Former LBJ adviser slams 'Selma' for painting the President in a poor light



U.S. President Lyndon B. Johnson, right, talks with civil rights leaders in his White House office in Washington, D.C., Jan. 18, 1964.

LOS ANGELES — This year's Oscar whisper campaigns got off with more of an angry cry of foul.
We hadn't seen much potshotting at Academy Award-worthy films this year, like in 2012/2013 when Argo came out the winner in an "inaccuracies" slugfest with Zero Dark Thirty and Lincoln, or last season when Neil deGrasse Tyson trolled Gravity for its liberties with zero-G and the crew of Captain Phillips staged a PR mutiny.
This year's opening shot comes from Joseph A. Califano Jr., a former domestic affairs assistant for President Lyndon B. Johnson. Califano says in a stridently written op-ed for the Washington Post that Selma, considered a strong Oscar contender in several categories including Best Picture, unfairly puts LBJ in a bad light.

Civil Rights Summit

Joseph A. Califano, Jr.
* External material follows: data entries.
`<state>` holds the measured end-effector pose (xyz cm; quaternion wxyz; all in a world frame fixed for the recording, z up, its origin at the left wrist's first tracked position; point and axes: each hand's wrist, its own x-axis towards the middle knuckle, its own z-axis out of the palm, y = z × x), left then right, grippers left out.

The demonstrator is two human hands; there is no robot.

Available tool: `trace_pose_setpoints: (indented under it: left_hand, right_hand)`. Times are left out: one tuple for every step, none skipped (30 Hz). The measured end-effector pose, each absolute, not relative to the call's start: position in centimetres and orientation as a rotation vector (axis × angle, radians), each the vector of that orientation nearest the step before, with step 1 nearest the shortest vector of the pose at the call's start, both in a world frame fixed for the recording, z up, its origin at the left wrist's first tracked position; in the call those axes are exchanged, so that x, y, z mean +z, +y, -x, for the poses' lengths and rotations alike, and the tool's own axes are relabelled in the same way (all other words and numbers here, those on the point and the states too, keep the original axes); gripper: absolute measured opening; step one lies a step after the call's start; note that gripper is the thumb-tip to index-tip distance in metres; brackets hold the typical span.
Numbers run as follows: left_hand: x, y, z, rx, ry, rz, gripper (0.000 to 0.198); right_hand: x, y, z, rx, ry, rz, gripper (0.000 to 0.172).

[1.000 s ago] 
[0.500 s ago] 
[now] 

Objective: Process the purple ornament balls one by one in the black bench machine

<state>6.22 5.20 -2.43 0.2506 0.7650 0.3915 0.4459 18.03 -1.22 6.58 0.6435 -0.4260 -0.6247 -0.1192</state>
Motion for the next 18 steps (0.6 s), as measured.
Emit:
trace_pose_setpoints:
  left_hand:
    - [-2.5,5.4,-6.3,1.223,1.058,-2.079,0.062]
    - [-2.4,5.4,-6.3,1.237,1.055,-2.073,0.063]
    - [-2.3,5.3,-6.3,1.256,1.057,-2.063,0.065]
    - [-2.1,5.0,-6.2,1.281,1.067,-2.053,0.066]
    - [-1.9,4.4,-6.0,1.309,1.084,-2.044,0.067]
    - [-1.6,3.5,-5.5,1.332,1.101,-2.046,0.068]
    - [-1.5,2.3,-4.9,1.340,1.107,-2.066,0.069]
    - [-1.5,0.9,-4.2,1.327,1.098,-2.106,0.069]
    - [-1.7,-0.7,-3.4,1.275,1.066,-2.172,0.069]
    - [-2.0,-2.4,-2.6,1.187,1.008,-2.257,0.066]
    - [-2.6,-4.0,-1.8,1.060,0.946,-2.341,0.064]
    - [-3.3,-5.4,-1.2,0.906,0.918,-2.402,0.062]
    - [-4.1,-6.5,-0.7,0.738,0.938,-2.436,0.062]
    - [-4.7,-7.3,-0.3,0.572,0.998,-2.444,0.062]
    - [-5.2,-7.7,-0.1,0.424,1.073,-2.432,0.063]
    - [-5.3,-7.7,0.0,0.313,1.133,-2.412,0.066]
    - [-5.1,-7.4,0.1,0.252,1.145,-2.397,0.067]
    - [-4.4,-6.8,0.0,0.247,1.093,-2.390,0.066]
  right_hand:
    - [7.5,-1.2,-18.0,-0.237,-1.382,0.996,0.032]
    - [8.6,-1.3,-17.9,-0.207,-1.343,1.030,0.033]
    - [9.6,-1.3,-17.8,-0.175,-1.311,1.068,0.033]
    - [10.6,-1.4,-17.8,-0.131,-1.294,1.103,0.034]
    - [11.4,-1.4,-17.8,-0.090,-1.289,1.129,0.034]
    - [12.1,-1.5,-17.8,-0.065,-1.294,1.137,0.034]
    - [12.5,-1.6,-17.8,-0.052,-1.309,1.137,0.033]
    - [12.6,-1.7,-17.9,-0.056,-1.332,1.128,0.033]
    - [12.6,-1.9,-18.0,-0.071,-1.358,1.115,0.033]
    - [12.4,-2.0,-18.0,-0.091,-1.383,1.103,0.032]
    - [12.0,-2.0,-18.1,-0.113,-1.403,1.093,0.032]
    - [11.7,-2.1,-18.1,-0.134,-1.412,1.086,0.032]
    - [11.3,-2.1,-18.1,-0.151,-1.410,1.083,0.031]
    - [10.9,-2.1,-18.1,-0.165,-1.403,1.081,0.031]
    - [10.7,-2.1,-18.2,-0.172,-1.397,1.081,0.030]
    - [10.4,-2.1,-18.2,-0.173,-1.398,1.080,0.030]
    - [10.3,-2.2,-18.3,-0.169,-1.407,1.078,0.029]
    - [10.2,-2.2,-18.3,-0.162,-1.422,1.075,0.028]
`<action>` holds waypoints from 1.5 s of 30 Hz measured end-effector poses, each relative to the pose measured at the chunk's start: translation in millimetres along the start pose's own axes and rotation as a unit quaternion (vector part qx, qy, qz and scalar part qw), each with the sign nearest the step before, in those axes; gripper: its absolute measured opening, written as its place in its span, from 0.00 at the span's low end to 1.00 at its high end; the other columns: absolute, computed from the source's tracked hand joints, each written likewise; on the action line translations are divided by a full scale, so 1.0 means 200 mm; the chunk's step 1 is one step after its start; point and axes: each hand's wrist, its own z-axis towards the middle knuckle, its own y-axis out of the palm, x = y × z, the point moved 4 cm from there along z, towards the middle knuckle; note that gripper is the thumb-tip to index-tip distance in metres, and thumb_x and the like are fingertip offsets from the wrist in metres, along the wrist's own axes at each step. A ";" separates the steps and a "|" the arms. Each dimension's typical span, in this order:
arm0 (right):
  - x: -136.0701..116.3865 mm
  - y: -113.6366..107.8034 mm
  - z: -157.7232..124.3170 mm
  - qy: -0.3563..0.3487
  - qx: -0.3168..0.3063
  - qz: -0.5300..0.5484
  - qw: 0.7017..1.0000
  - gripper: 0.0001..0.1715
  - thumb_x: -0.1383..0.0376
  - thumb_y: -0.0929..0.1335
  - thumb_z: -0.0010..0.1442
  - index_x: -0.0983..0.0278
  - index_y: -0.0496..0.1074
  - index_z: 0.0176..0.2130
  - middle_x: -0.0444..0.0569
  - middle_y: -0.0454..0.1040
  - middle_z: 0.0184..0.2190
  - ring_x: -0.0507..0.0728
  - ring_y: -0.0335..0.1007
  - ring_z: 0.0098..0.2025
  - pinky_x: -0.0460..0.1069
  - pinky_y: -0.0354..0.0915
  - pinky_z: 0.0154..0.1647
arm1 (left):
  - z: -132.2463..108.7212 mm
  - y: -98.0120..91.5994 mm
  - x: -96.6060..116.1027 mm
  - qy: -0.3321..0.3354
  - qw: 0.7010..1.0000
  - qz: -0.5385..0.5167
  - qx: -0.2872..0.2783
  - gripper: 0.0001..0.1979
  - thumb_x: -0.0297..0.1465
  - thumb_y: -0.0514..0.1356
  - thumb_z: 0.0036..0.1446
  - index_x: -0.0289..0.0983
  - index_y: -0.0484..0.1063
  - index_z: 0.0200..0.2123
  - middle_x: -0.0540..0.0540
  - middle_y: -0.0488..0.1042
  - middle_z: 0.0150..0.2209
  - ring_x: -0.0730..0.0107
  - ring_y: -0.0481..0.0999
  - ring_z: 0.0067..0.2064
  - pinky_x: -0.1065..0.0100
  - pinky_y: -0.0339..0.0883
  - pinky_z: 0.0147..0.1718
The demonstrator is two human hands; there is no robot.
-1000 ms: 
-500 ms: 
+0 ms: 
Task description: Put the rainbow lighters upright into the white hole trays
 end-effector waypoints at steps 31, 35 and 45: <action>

Special Assistant to President Lyndon Johnson during discussion panel, LBJ and MLK: Fulfilling a Promise, Realizing a Dream, in Austin, Texas in April.
IMAGE: AP PHOTO/STATESMAN.COM, RODOLFO GONZALEZ/ASSOCIATED PRESS

Bluntly titled "The Movie 'Selma' has a glaring flaw," the op-ed says Selma "falsely portrays President Lyndon B. Johnson as being at odds with Martin Luther King Jr. and even using the FBI to discredit him, as only reluctantly behind the Voting Rights Act of 1965 and as opposed to the Selma march itself."
Califano says LBJ in fact came up with the idea behind the Selma march, which was to find the worst area of voting suppression and make a stand there; that the President considered the Voting Rights Act to be his administration's greatest achievement; and never used the FBI to disparage the civil rights leader.
Califano cites tapes of the LBJ-MLK telephone conversations, his own reports to the White House and other material at the LBJ Presidential Library website:
All this material was publicly available to the producers, the writer of the screenplay and the director of this film. Why didn’t they use it? Did they feel no obligation to check the facts? Did they consider themselves free to fill the screen with falsehoods, immune from any responsibility to the dead, just because they thought it made for a better story?
He concludes that in fact LBJ and MLK were partners in the Selma effort, and that the film "should be ruled out this Christmas and during the ensuing awards season."
The film's U.S. distributor, Paramount Pictures, did not immediately respond to a request for comment. The film's director, Ava DuVernay, has been on Twitter since the Washington Postpublished the op-ed but has not yet acknowledged it.
Born in Brooklyn in 1931, Califano was appointed special assistant to Johnson in 1965, serving as his top aide on domestic policies and crises. He went on to be a major public health advocate and has written 12 books.